As a comic book collector how can I do anything but respect your decision to put a small amount of your investment funds into this. It does look fun but at its core I can’t help but feel you are set up for losses. Here’s why. The asset is fractionalized by Rally Rd at some price higher than they have contracted to buy the asset for. Once the fractional shares are “sold out” Rally Rd then exercises the option to purchase the asset and takes possession of it. Rally Rd apparently has “purchased” or owns some unknown percentage more than 50% of the fractionalized shares. The only party really paying the initial fractionalized share price are the retail buyers. Rally Rds share price will be substantially below the retail buyers price.  Made more so with every share sold at the offer price.   Does anything stop Rally Rd from selling their shares on the monthly sales date?  Are they required to keep over 50% of each assets shares?  Just strikes me that any gravy from these assets will be soaked up by Rally Rd.

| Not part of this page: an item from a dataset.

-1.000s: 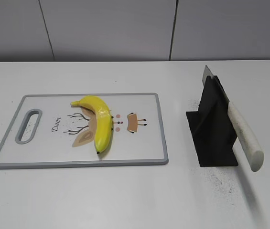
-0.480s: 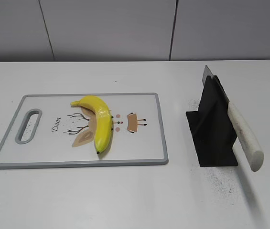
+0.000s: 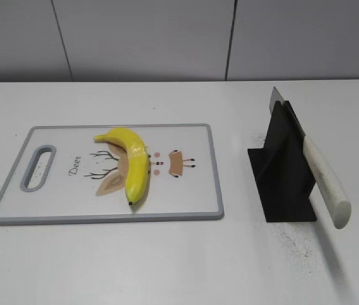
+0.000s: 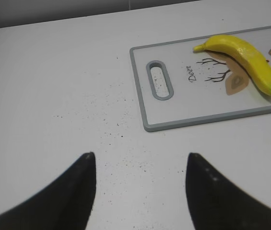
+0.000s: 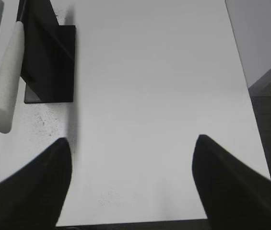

I don’t think it’s correct that RallyRd owns more than 50% of each asset.  They mention on the website that they own some % of each asset, but I think the confusion is coming from the selling process.  Owning shares gives you no control over whether the asset is sold and for how much.  RallyRd has 100% control of that regardless of what % of the shares they own.  They take a vote of the shareholders, but they aren’t bound by the result of the vote.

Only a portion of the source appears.